- WHAT THE EXERCISE ASKS: Should a line below contain the word "camera", report it.

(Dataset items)
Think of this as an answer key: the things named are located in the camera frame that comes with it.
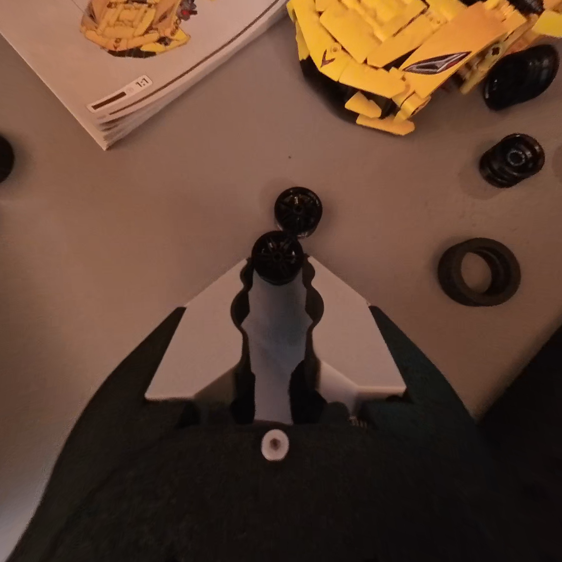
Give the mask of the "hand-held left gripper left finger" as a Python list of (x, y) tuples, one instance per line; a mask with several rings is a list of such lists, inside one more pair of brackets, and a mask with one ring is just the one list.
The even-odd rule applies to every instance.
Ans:
[(255, 420), (255, 382), (249, 338), (253, 267), (249, 258), (230, 268), (185, 306), (145, 399), (223, 404), (239, 424)]

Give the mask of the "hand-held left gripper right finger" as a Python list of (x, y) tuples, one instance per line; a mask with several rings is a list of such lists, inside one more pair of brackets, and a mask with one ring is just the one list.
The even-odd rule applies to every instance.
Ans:
[(311, 324), (289, 383), (292, 422), (317, 423), (330, 403), (357, 415), (367, 402), (402, 400), (406, 383), (369, 302), (311, 256), (302, 281)]

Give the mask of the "black spoked wheel rim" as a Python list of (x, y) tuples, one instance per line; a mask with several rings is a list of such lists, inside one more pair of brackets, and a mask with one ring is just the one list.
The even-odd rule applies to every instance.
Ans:
[(281, 192), (273, 209), (278, 229), (298, 239), (312, 236), (323, 215), (318, 195), (302, 186), (293, 186)]
[(302, 269), (304, 261), (305, 252), (298, 239), (281, 230), (261, 235), (251, 250), (255, 273), (273, 286), (291, 283)]

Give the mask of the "grey desk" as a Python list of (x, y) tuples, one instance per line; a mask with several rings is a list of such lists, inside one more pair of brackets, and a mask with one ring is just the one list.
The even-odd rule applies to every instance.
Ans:
[[(305, 82), (288, 16), (109, 151), (1, 40), (1, 561), (40, 501), (75, 420), (176, 306), (249, 255), (290, 186), (324, 206), (305, 247), (379, 306), (474, 415), (561, 324), (561, 72), (490, 111), (439, 89), (408, 136), (333, 115)], [(542, 170), (511, 188), (482, 154), (522, 133)], [(522, 281), (502, 305), (442, 290), (446, 249), (503, 243)]]

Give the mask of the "large car print booklet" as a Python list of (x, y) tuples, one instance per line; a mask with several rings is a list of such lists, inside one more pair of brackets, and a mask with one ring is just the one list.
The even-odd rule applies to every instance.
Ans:
[(1, 1), (1, 35), (108, 150), (286, 14), (286, 1)]

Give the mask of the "yellow toy brick car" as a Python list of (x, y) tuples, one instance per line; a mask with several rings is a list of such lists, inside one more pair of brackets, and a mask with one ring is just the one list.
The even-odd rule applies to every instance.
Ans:
[(405, 136), (448, 81), (561, 38), (561, 1), (289, 1), (301, 71), (344, 120)]

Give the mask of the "black ridged toy part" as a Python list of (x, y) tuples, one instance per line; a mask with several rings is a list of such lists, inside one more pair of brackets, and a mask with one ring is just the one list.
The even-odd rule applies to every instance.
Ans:
[(542, 145), (523, 133), (513, 133), (485, 151), (479, 173), (496, 188), (511, 188), (539, 173), (545, 163)]
[(483, 82), (486, 106), (501, 111), (537, 98), (551, 86), (559, 64), (558, 51), (550, 44), (539, 44), (503, 57)]

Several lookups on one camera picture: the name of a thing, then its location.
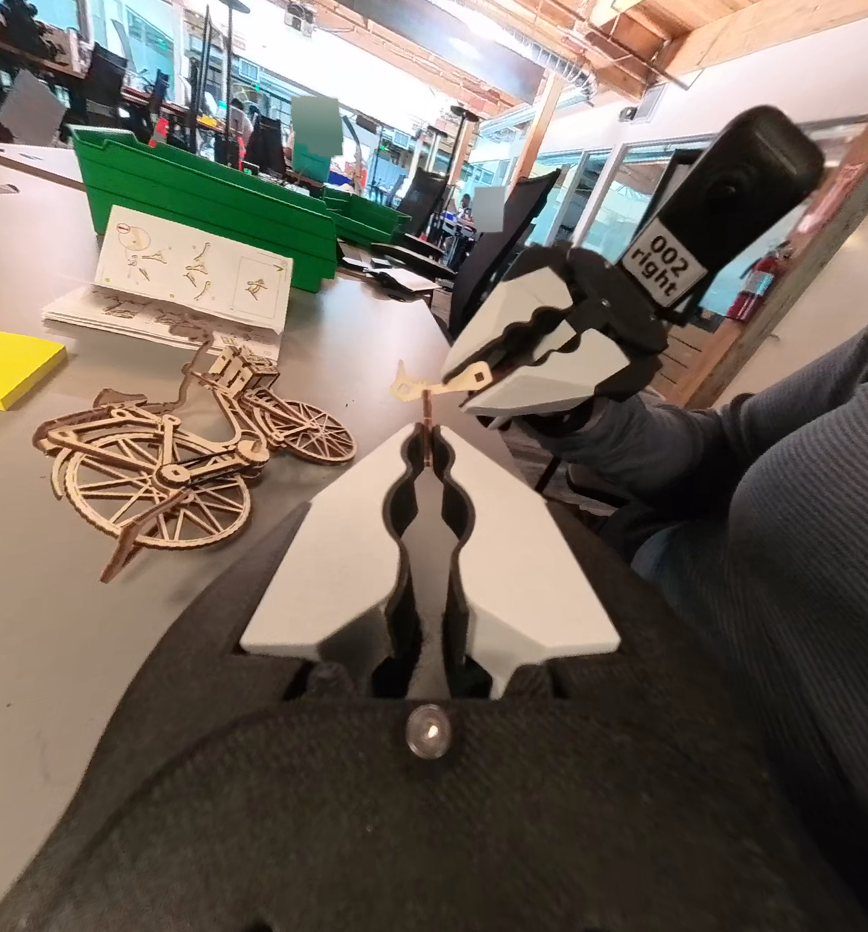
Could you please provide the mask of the black office chair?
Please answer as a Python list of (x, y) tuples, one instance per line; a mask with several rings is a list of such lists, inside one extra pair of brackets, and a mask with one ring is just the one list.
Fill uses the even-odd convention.
[(562, 169), (557, 168), (539, 177), (521, 179), (505, 201), (501, 228), (484, 232), (472, 246), (452, 282), (444, 331), (451, 344), (471, 321), (498, 273), (508, 265), (516, 244), (544, 208), (561, 174)]

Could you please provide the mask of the person's torso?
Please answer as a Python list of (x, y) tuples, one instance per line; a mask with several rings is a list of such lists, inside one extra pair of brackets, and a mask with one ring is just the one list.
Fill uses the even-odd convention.
[(806, 370), (728, 414), (732, 564), (824, 759), (787, 782), (868, 912), (868, 375)]

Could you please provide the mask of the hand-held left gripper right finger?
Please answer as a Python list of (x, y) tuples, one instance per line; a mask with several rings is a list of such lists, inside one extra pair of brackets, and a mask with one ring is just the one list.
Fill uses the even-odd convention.
[(441, 483), (441, 517), (456, 539), (441, 635), (448, 681), (509, 682), (524, 666), (618, 650), (540, 494), (446, 427)]

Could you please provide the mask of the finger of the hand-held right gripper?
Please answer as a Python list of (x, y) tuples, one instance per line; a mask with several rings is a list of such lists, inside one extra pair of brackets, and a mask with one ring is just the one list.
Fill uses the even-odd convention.
[(471, 395), (461, 410), (504, 422), (517, 416), (568, 412), (591, 399), (600, 384), (630, 364), (609, 336), (589, 329), (572, 349), (551, 349), (542, 359), (519, 366)]
[(494, 383), (519, 366), (540, 361), (576, 339), (568, 324), (564, 336), (550, 340), (576, 304), (567, 282), (549, 266), (500, 282), (451, 345), (441, 381), (470, 364), (486, 362)]

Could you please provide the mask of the red fire extinguisher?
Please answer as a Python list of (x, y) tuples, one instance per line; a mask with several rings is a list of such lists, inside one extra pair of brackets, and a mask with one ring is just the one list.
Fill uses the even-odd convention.
[(791, 244), (785, 240), (743, 273), (742, 286), (726, 312), (727, 320), (746, 323), (754, 317), (785, 271), (791, 254)]

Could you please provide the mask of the wooden crank-shaped model part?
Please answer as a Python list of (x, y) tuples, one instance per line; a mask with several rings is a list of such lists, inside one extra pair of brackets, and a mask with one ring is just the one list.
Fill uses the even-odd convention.
[(415, 402), (424, 397), (440, 394), (483, 390), (492, 384), (494, 378), (486, 362), (470, 364), (458, 375), (446, 382), (431, 383), (411, 377), (404, 360), (399, 360), (395, 378), (390, 385), (390, 394), (402, 402)]

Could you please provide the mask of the wooden part sheet stack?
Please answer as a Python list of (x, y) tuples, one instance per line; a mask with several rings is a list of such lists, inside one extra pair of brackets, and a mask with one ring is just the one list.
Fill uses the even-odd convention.
[(273, 362), (278, 360), (281, 340), (279, 333), (269, 329), (92, 284), (57, 297), (44, 307), (42, 319), (181, 349), (197, 348), (209, 334), (209, 353), (219, 354), (231, 345)]

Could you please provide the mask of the grey board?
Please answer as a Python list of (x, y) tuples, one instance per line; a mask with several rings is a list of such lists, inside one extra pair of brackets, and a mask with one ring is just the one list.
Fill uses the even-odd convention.
[(67, 105), (30, 71), (20, 70), (0, 107), (0, 125), (16, 143), (55, 145)]

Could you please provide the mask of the wooden bicycle model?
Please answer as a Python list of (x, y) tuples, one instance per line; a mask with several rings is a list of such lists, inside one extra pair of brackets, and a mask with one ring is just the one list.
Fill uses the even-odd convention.
[(115, 542), (102, 583), (143, 550), (199, 550), (239, 535), (251, 486), (274, 453), (319, 465), (355, 459), (338, 419), (277, 395), (274, 361), (226, 345), (198, 370), (212, 344), (205, 337), (184, 365), (175, 400), (105, 389), (89, 409), (44, 421), (32, 436), (53, 461), (55, 498)]

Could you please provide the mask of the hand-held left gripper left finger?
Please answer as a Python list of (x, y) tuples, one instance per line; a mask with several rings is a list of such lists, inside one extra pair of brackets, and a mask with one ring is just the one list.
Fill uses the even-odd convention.
[(395, 659), (417, 632), (403, 536), (424, 468), (418, 424), (315, 495), (239, 645), (287, 659)]

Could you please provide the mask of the green plastic bin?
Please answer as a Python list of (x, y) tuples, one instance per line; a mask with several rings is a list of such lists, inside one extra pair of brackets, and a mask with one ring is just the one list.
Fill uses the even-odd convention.
[(351, 192), (325, 185), (323, 203), (334, 218), (336, 238), (359, 247), (393, 243), (411, 224), (411, 216)]
[(130, 131), (74, 125), (70, 139), (98, 235), (121, 206), (288, 257), (293, 288), (317, 293), (335, 278), (337, 230), (321, 200)]

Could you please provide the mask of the wooden support post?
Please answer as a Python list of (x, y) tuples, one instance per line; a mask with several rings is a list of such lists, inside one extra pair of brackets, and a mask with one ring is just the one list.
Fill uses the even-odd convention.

- EXERCISE RESULT:
Think of this as an answer key: the things named are located in the camera frame that comes with it.
Several lookups on one camera picture: the name of a thing, then its location.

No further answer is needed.